Abro a porta pensando em de onde está vindo essa água e temo que seja do outro lado, olho e demoro um pouco a acreditar no que estou vendo, só então me dou conta do tamanho da estranheza da cena em minha frente, só então a reação do susto me atinge, fecho a porta extremamente rápido e tropeço para trás. Caio mergulhando na água que fica cada vez mais alta, o que está acontecendo aqui, ou comigo?

Preciso me levantar, a água gelada começa a me afogar, em espasmos tento me apoiar em qualquer coisa, a água esta subindo rápido demais, o que molhava a ponta das minhas calças, agora molharia até meu pescoço se estivesse em pé, socorro, eu preciso de ajuda.
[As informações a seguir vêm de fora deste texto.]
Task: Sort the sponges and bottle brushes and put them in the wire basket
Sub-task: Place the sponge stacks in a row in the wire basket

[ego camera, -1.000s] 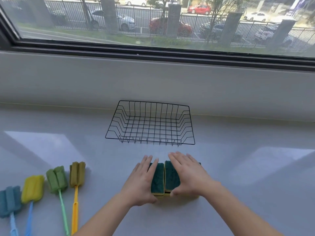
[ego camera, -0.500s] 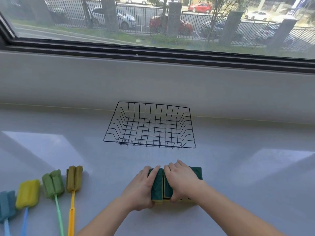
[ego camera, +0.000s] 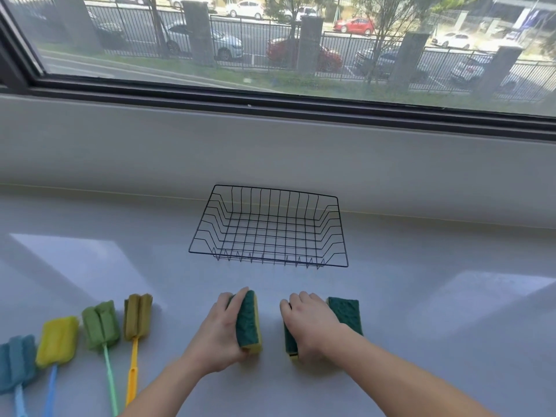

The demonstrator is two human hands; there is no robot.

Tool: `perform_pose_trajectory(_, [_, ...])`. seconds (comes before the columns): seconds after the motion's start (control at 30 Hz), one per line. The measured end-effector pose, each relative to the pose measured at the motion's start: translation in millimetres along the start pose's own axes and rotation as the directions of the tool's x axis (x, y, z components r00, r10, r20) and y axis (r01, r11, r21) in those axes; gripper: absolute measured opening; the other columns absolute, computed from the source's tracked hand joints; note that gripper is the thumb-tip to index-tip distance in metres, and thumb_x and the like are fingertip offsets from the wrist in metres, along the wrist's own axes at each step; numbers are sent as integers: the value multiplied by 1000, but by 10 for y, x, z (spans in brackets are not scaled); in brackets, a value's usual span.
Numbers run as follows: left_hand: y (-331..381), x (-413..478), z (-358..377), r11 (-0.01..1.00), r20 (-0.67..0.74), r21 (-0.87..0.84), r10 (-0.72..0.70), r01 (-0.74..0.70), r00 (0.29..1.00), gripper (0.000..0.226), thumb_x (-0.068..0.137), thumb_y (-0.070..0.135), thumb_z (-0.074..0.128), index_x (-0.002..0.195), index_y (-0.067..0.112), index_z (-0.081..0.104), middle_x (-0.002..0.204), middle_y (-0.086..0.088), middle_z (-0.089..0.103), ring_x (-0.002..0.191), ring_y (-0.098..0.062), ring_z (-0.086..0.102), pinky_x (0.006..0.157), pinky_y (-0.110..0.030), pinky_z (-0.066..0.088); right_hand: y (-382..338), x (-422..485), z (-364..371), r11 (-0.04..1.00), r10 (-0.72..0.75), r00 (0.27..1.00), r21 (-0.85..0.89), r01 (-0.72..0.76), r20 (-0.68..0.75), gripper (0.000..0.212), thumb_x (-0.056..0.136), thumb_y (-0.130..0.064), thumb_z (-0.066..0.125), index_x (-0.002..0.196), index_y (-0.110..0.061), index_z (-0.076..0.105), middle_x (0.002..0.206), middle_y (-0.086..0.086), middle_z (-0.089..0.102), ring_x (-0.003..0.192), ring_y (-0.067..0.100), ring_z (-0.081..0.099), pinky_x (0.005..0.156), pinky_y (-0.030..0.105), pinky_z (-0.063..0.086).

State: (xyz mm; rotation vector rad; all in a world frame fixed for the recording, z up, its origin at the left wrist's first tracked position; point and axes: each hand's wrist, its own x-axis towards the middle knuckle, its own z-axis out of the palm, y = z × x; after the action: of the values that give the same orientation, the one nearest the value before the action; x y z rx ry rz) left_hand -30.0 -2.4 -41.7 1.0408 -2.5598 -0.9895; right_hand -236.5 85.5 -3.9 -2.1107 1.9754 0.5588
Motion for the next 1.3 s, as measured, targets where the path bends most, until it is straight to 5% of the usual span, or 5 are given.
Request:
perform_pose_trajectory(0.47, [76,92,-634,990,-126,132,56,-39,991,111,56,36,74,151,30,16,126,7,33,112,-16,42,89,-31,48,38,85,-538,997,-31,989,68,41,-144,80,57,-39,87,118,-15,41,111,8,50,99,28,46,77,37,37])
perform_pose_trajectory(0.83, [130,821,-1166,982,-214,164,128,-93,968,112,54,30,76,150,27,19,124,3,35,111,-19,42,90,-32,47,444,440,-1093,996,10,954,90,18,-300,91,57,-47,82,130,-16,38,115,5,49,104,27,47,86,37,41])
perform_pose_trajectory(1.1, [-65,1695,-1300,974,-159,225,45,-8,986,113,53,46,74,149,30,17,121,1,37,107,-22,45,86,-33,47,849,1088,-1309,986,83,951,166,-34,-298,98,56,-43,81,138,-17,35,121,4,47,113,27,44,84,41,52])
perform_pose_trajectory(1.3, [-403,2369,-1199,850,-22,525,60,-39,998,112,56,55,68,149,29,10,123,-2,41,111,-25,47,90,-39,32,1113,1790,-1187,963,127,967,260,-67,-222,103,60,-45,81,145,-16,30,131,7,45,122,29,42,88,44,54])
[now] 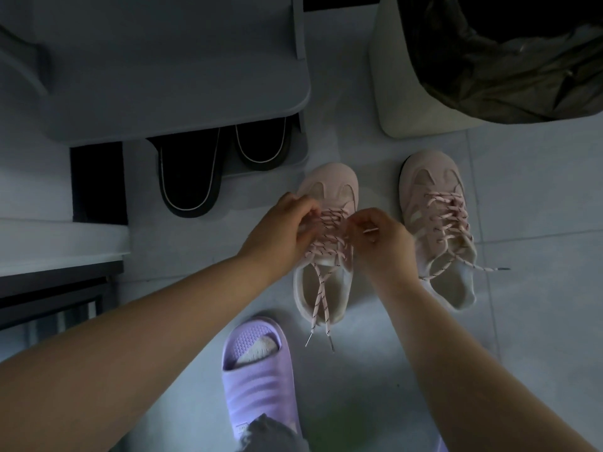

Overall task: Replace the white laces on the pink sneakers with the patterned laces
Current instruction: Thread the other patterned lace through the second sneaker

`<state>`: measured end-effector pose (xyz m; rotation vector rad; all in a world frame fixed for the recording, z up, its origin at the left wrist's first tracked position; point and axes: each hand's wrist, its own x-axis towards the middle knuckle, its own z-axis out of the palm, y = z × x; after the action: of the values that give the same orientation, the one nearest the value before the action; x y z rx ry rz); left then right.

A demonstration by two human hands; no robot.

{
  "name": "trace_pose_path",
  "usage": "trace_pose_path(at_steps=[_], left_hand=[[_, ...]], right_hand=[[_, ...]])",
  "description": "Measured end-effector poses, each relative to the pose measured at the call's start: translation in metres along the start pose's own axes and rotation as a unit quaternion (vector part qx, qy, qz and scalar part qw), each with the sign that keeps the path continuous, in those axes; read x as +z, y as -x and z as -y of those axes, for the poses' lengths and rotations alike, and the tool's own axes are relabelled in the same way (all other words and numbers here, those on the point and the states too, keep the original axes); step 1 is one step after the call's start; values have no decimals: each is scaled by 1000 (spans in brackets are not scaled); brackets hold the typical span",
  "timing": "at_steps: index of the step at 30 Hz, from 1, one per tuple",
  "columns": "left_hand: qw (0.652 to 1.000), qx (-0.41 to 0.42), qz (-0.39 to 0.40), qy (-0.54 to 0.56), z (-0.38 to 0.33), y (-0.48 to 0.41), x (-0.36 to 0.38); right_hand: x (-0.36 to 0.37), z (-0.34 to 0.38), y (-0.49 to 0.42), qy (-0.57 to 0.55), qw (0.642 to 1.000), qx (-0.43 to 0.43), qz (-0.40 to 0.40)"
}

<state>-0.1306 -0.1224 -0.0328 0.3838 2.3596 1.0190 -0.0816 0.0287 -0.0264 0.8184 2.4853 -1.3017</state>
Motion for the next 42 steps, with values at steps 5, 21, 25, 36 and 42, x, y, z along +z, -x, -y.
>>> trace_pose_path(at_steps=[5,21,25,36,42], left_hand=[[998,-14,-9,-58,-9,-10,-4],[995,6,73,-74,-8,-2,-6],[993,52,52,-95,-11,8,-3],[996,-93,17,-1,-7,0,-7],[996,-85,14,22,4,15,-9]], right_hand=[[0,-1,-5,75,997,-28,23],[8,-9,17,49,993,-106,-22],[12,-8,10,40,997,-65,-13],[10,-19,10,51,996,-78,-8],[11,-19,14,-9,998,-63,-10]])
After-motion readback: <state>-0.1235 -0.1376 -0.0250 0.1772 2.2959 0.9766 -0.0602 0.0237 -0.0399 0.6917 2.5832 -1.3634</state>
Consigo me levantar com um impulso de força que nem sabia que tinha, abro a porta novamente e toda a água jorra por ela, aos poucos me recomponho.

Enquanto a água vaza passando por meus pés percebo que estou chorando pois as lágrimas quentes fazem um absurdo contraste entre o calor e o frio. Eu só queria entender o que está acontecendo.

Simplesmente estou entre o corredor da casa de Alice e o que parece ser o mar de um lugar frio e tempestuoso, de longe enxergo a silhueta de algumas montanhas cobertas de neve, é dia do outro lado da porta, mas a neblina densa me impede de enxergar qualquer detalhe. A temperatura é fria ao extremo e se eu der mais um passo, caio na imensidão do mar.
Agora que a água da casa já se esvaziou, penso em ir embora daqui e nunca mais voltar depois dessa experiência.
Mas uma pergunta me faz mudar de ideia.

No meio a todo esse caos.
Onde está Alice?
É loucura pensar em pular dessa porta. Mas também é loucura pensar em tudo que acabou de acontecer.

Para minha sorte ou para meu azar, conheço um argumento que destroça todos os outros.
Eu enlouqueceria pela vida de Alice.

Temo me arrepender do que farei, mas respiro fundo e pulo da porta direto para a fria água.